⌘+k ctrl+k
1.2.0 (stable)
Search Shortcut cmd + k | ctrl + k
Indexes

Index Types

DuckDB has two built-in index types. Indexes can also be defined via extensions.

Min-Max Index (Zonemap)

A min-max index (also known as zonemap or block range index) is automatically created for columns of all general-purpose data types.

Adaptive Radix Tree (ART)

An Adaptive Radix Tree (ART) is mainly used to ensure primary key constraints and to speed up point and very highly selective (i.e., < 0.1%) queries. ART indexes can be created manually using CREATE INDEX clause and they are automatically created for columns with a UNIQUE or PRIMARY KEY constraint.

Warning ART indexes must currently be able to fit in memory during index creation. Avoid creating ART indexes if the index does not fit in memory during index creation.

Indexes Defined by Extensions

DuckDB supports R-trees for spatial indexing via the spatial extension.

Persistence

Both min-max indexes and ART indexes are persisted on disk.

CREATE INDEX and DROP INDEX Statements

To create an ART index, use the CREATE INDEX statement. To drop an ART index, use the DROP INDEX statement.

Limitations of ART Indexes

ART indexes create a secondary copy of the data in a second location – this complicates processing, particularly when combined with transactions. Certain limitations apply when it comes to modifying data that is also stored in secondary indexes.

As expected, indexes have a strong effect on performance, slowing down loading and updates, but speeding up certain queries. Please consult the Performance Guide for details.

Constraint Checking in UPDATE Statements

UPDATE statements on indexed columns and columns that cannot be updated in place are transformed into a DELETE of the original row followed by an INSERT of the updated row. This rewrite has performance implications, particularly for wide tables, as entire rows are rewritten instead of only the affected columns.

Additionally, it causes the following constraint-checking limitation of UPDATE statements. The same limitation exists in other DBMSs, like PostgreSQL.

In the example below, note how the number of rows exceeds DuckDB's standard vector size, which is 2048. The UPDATE statement is rewritten into a DELETE, followed by an INSERT. This rewrite happens per chunk of data (2048 rows) moving through DuckDB's processing pipeline. When updating i = 2047 to i = 2048, we do not yet know that 2048 becomes 2049, and so forth. That is because we have not yet seen that chunk. Thus, we throw a constraint violation.

CREATE TABLE my_table (i INTEGER PRIMARY KEY);
INSERT INTO my_table SELECT range FROM range(3_000);
UPDATE my_table SET i = i + 1;
Constraint Error:
Duplicate key "i: 2048" violates primary key constraint.
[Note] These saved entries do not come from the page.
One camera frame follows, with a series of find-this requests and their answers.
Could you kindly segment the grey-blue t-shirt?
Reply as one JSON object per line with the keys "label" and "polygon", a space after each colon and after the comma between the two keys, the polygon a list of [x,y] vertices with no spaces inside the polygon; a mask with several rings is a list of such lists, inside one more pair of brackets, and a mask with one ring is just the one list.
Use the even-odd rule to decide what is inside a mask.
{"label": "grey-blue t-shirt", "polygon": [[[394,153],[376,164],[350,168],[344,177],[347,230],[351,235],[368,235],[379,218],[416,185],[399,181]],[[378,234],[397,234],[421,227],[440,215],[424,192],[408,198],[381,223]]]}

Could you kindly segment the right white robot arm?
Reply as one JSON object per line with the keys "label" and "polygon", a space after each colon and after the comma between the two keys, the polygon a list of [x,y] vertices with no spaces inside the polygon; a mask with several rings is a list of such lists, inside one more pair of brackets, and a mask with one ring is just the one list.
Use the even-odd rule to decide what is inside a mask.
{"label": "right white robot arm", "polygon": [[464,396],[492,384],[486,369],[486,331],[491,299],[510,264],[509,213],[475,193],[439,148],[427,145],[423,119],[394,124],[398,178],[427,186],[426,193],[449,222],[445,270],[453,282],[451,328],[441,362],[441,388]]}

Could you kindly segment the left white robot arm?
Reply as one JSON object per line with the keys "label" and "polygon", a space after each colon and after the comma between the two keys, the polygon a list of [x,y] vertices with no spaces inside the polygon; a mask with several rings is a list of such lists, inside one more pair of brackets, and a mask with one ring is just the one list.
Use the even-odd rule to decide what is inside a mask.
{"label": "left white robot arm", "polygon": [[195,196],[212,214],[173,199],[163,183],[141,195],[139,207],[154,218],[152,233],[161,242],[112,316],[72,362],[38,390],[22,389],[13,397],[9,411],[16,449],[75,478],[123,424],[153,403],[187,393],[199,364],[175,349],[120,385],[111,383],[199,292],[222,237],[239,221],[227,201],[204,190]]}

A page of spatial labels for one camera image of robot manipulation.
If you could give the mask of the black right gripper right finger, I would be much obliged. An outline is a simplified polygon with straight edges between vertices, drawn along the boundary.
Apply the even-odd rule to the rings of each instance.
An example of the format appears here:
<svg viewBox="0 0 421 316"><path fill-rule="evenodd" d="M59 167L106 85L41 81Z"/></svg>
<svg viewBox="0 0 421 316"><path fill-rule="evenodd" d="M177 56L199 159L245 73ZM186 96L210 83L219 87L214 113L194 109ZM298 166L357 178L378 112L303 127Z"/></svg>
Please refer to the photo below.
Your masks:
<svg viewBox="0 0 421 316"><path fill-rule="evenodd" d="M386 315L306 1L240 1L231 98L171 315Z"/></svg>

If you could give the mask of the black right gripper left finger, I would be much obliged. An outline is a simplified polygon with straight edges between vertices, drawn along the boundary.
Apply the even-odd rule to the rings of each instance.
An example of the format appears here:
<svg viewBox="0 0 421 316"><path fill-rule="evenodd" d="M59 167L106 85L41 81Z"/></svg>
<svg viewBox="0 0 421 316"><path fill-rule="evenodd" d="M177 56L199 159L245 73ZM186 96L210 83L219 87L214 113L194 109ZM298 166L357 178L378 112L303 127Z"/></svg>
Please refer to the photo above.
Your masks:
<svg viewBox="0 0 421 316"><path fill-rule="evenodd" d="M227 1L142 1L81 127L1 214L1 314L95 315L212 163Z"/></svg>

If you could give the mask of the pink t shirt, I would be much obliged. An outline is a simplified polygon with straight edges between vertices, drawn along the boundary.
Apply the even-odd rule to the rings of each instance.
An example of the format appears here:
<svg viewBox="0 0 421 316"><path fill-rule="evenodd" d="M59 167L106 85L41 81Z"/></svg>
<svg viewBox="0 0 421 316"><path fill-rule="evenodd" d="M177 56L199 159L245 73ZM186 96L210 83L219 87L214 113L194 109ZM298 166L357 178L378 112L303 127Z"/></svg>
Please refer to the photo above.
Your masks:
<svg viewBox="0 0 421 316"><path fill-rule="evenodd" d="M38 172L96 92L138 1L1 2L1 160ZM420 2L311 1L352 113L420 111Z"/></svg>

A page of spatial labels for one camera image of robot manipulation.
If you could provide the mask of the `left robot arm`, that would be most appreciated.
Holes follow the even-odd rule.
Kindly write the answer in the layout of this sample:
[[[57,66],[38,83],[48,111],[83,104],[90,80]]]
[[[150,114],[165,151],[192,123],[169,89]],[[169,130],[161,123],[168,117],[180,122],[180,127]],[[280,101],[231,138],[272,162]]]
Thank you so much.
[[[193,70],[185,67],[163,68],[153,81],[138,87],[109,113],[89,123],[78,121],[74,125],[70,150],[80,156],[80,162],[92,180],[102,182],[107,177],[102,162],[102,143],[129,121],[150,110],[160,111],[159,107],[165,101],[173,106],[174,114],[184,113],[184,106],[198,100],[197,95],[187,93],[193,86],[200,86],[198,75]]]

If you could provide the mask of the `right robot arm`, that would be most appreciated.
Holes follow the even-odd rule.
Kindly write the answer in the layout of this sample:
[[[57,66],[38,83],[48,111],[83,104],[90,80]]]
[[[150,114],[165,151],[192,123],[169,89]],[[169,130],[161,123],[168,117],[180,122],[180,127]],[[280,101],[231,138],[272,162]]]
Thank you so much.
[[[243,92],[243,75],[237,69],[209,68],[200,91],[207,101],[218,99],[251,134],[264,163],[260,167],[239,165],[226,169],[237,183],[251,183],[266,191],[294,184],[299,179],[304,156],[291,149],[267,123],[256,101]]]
A workaround is to split the UPDATE into a DELETE ... RETURNING ... followed by an INSERT. Both statements should be run inside a transaction via BEGIN, and eventually COMMIT.

Over-Eager Constraint Checking in Foreign Keys

This limitation occurs if you meet the following conditions:

  • A table has a FOREIGN KEY constraint.
  • There is an UPDATE on the corresponding PRIMARY KEY table, which DuckDB rewrites into a DELETE followed by an INSERT.
  • The to-be-deleted row exists in the foreign key table.

If these hold, you'll encounter an unexpected constraint violation:

CREATE TABLE pk_table (id INTEGER PRIMARY KEY, payload VARCHAR[]);
INSERT INTO pk_table VALUES (1, ['hello']);
CREATE TABLE fk_table (id INTEGER REFERENCES pk_table(id));
INSERT INTO fk_table VALUES (1);
UPDATE pk_table SET payload = ['world'] WHERE id = 1;
Constraint Error:
Violates foreign key constraint because key "id: 1" is still referenced by a foreign key in a different table. If this is an unexpected constraint violation, please refer to our foreign key limitations in the documentation

The reason for this is because DuckDB does not yet support “looking ahead”. During the INSERT, it is unaware it will reinsert the foreign key value as part of the UPDATE rewrite.